Our valleys voters viewed the impact of EU aid to their communities with great scepticism. When told of research that shows Wales to be a net beneficiary of the EU budget, many participants simply didn’t believe it. Or, if they did, they saw it as a beneficiary in accounting terms only, with the real gains not feeding through to local people. Aid projects were seen as having been done more to, rather than with, local people. And EU money was believed to have too often resulted in wasteful spending and vanity projects, rather than producing genuine benefits for their communities.

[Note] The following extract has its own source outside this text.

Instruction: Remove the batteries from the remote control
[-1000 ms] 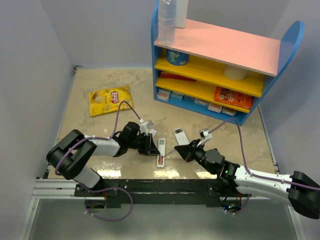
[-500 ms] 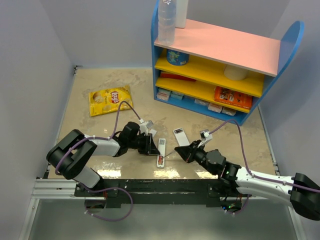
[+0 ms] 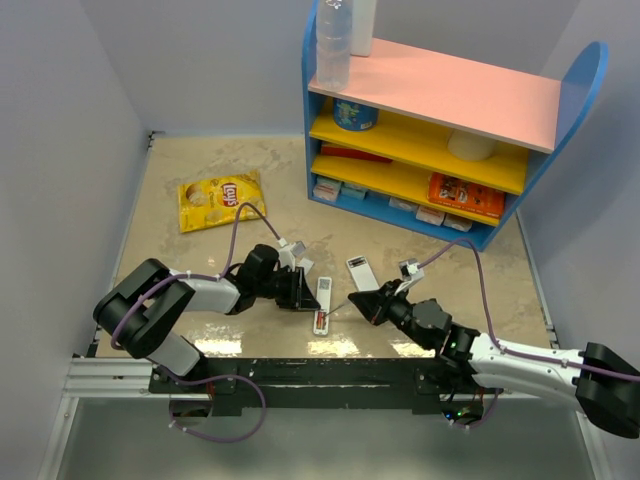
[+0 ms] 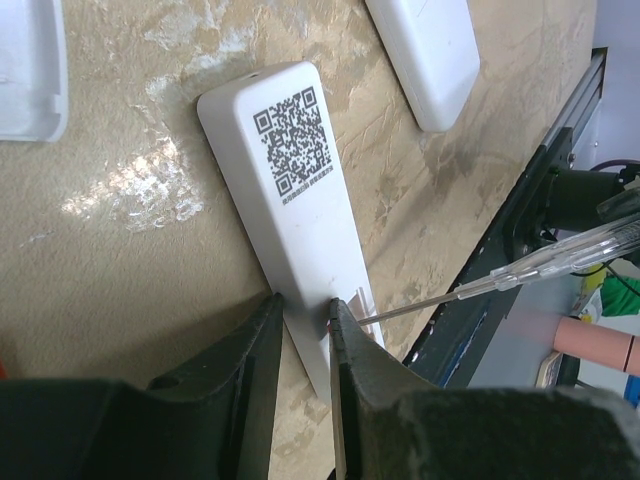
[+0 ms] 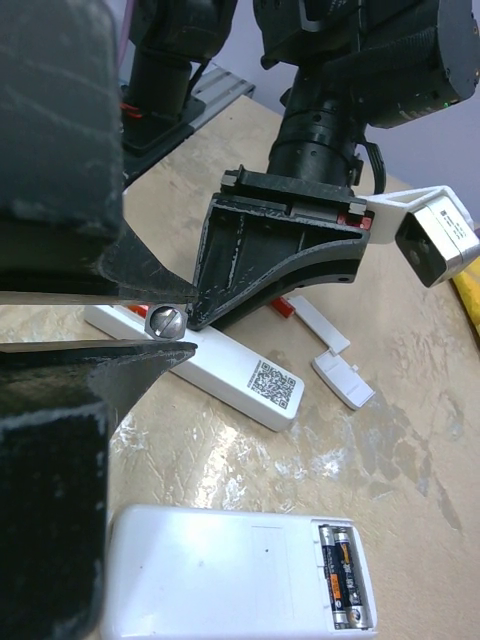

One last finding from the focus groups was that, for many of these Leave voters at least, some of the problems of Brexit were already “priced in”. Participants generally expected there to be a short-term economic cost. But they tended to think that, in the long-term, Brexit would be worth it – particularly for producing the gain of protecting Britain’s independence and sovereignty.

So Remainers thinking that bad news about the Brexit negotiations will finally change the minds of those who voted Leave – I wouldn’t count on it.